### What the exercise asks
Every line of the listing is to be printed again exactly.

===== The data

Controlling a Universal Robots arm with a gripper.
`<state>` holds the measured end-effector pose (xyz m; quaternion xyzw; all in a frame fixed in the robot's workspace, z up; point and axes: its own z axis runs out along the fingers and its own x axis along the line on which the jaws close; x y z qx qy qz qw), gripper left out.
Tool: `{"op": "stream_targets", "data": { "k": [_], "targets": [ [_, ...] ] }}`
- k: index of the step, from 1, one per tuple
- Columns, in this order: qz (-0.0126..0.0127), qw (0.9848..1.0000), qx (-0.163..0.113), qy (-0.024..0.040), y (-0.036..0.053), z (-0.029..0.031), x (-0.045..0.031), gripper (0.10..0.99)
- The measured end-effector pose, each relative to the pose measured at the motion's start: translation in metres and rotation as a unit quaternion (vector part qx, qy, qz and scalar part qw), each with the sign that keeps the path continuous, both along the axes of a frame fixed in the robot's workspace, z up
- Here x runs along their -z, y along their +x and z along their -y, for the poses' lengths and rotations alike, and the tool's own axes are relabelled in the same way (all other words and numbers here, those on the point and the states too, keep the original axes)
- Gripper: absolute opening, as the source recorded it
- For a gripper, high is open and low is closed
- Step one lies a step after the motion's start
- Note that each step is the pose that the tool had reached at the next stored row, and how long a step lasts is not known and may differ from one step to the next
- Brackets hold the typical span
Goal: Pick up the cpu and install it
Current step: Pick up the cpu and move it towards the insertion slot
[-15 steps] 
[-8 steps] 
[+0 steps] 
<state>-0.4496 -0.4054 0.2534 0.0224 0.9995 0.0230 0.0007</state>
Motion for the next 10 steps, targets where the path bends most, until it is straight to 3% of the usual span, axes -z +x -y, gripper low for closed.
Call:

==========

### Answer below
Controlling a Universal Robots arm with a gripper.
`<state>` holds the measured end-effector pose (xyz m; quaternion xyzw; all in a frame fixed in the robot's workspace, z up; point and axes: its own z axis runs out along the fingers and its own x axis along the line on which the jaws close; x y z qx qy qz qw), gripper left out.
Tool: `{"op": "stream_targets", "data": { "k": [_], "targets": [ [_, ...] ] }}`
- k: index of the step, from 1, one per tuple
- Columns, in this order: qz (-0.0126..0.0127), qw (0.9848..1.0000), qx (-0.163..0.113), qy (-0.024..0.040), y (-0.036..0.053), z (-0.029..0.031), x (-0.045..0.031), gripper (0.10..0.99)
- The measured end-effector pose, each relative to the pose measured at the motion's start: translation in metres and rotation as a unit quaternion (vector part qx, qy, qz and scalar part qw), each with the sign that keeps the path continuous, both along the axes of a frame fixed in the robot's workspace, z up
- Here x runs along their -z, y along their +x and z along their -y, for the poses' lengths and rotations alike, and the tool's own axes are relabelled in the same way (all other words and numbers here, those on the point and the states too, keep the original axes)
- Gripper: absolute opening, as the source recorded it
- For a gripper, high is open and low is closed
- Step one lies a step after the motion's start
- Note that each step is the pose that the tool had reached at the next stored row, and how long a step lasts is not known and may differ from one step to the next
- Brackets hold the typical span
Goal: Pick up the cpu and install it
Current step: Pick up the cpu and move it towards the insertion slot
[-15 steps] 
[-8 steps] 
[+0 steps] 
<state>-0.4496 -0.4054 0.2534 0.0224 0.9995 0.0230 0.0007</state>
Motion for the next 10 steps, targets where the path bends most, until it is straight to 3% of the usual span, axes -z +x -y, gripper low for closed.
Call:

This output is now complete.